3 Skip It: Snow White's Scary Adventures

Die-hard Disney Parks fans will love Snow White's Scary Adventures--it's one of the few remaining rides from the park's first opening in 1955. Passengers are taken on a journey through the haunted forest and into the Evil's Queen's lair, while the witch herself threateningly follows.

The dark backdrop and cackling crows and ravens might be too scary for young children, though, and older kids and adults might find the ride a bit confusing. It doesn't follow the storyline of the movie, and for all the menacing witch appearances, nothing much happens. It may even only exist for nostalgia purposes--the ride was even shut down at Disney World.

2 Worth It: Mad Tea Party

Perhaps Disney's most iconic ride, the Mad Tea Party, or spinning teacups, has grown so popular that you can find it at five of Disney's six parks. Join Alice and the Mad Hatter at the Unbirthday Party and shrink down to teacup size to fit into this ride.

Theme parks around the world have created spinning rides mimicking the Mad Tea Party after the ride's success, but you'll never find a teacup ride quite so perfect anywhere else. Everyone from small children to adults will be enchanted by the teacups, and since you control the speed at which it spins, you can avoid getting too dizzy.
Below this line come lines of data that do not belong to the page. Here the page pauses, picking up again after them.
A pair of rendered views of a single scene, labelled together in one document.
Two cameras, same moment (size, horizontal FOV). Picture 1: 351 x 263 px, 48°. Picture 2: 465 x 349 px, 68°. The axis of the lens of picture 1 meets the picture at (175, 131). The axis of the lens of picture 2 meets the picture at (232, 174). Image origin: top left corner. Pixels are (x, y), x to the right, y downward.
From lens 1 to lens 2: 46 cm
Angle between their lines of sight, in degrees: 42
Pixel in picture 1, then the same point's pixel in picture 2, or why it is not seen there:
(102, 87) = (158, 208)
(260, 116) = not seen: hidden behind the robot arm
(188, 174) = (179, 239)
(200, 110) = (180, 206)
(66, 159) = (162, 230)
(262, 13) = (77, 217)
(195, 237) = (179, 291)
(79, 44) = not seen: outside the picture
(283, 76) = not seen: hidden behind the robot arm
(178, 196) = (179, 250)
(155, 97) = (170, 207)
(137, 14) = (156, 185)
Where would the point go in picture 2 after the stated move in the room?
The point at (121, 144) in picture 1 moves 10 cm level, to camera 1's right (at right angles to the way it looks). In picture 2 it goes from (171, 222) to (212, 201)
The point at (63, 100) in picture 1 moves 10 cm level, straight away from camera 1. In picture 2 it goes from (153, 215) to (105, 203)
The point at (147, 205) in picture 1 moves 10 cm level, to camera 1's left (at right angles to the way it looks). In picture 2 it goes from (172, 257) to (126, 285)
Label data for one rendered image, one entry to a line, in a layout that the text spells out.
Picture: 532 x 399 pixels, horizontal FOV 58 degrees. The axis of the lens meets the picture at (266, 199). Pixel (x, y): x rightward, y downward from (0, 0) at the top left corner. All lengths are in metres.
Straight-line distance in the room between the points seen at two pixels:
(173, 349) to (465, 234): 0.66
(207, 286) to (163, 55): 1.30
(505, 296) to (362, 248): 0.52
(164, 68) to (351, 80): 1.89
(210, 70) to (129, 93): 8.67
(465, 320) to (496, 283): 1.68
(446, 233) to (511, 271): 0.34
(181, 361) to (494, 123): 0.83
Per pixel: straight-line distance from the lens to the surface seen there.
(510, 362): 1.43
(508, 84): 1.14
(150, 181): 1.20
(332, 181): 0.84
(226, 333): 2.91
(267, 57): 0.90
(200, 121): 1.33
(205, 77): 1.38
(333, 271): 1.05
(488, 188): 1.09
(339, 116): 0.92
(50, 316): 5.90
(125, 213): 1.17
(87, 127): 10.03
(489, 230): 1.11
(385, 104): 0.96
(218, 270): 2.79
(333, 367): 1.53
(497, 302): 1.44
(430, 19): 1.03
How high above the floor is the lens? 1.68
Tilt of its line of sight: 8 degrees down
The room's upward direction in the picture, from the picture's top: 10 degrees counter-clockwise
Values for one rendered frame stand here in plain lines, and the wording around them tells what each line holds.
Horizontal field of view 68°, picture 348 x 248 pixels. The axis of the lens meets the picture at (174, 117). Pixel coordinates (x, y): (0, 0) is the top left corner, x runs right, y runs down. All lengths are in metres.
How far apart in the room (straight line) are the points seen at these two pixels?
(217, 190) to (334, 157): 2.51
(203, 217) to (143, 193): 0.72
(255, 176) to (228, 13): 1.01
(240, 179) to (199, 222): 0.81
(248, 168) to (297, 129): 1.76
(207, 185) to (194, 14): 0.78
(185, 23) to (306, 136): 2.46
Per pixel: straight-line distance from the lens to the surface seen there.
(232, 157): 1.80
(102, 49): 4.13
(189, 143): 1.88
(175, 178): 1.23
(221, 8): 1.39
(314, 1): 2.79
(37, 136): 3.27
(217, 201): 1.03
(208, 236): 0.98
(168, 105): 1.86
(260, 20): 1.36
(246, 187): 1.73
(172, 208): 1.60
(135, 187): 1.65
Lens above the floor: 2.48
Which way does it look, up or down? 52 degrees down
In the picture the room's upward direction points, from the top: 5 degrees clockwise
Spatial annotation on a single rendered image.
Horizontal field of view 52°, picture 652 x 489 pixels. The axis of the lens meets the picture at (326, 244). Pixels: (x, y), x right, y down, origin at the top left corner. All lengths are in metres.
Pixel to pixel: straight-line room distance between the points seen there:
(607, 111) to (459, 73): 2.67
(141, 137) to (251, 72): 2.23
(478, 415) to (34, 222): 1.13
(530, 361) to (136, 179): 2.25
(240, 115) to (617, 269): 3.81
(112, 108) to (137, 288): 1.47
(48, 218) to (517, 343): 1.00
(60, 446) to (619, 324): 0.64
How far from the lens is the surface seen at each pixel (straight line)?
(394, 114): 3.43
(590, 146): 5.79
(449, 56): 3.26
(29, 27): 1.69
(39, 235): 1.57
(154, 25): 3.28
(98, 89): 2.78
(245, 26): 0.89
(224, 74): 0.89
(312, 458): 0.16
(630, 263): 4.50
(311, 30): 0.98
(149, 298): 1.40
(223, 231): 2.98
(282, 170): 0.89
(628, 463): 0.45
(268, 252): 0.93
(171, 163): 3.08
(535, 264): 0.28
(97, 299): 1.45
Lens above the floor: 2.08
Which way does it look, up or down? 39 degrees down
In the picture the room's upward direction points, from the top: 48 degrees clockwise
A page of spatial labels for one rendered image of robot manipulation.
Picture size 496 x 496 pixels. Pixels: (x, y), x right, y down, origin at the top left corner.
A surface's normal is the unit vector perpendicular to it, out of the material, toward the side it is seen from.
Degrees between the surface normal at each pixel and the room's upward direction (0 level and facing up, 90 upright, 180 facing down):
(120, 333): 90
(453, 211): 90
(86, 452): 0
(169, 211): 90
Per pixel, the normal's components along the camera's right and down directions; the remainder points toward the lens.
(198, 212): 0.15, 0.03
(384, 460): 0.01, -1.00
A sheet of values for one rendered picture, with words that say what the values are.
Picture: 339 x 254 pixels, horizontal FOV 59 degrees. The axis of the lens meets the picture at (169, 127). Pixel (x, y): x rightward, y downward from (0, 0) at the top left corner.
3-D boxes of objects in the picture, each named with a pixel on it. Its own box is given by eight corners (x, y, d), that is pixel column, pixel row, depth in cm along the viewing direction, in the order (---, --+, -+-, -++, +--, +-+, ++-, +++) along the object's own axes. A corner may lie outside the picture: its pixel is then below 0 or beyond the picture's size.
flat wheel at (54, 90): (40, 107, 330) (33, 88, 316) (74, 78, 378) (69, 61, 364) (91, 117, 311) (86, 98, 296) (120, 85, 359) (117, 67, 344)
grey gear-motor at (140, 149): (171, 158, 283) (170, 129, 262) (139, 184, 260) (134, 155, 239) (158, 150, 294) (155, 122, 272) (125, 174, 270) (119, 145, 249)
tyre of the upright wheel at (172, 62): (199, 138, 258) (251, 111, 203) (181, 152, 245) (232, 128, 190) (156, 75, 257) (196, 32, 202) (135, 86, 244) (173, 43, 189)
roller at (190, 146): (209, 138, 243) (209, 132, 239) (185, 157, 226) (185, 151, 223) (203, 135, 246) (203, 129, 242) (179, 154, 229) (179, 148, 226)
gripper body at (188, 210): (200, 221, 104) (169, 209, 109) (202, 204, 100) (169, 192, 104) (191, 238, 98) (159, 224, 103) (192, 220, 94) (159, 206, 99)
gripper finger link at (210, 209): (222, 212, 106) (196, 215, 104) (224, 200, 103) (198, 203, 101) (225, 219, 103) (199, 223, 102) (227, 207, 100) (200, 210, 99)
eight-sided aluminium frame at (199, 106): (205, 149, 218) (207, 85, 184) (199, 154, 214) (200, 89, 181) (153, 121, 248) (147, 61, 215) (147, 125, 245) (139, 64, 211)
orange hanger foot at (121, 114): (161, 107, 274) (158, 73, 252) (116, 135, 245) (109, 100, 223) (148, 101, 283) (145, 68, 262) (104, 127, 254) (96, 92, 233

1 Skip It: King Arthur Carrousel

The King Arthur Carrousel is beautiful--built in 1922, it ran for a number of years at Sunnyside Beach Park in Toronto, Canada before being moved to Anaheim in 1955. The  artfully painted horses almost transport you to the Golden Age, and you'll be hard pressed to find a prettier carousel.

That said, in the end it is just a carousel, which you can find at theme parks, fun fairs, and carnivals all over the world. It plays a catchy little jingle and slowly rotates, just like any other. Make sure to admire the craftsmanship of King Arthur Carrousel, but your precious time at Disneyland is probably better used elsewhere.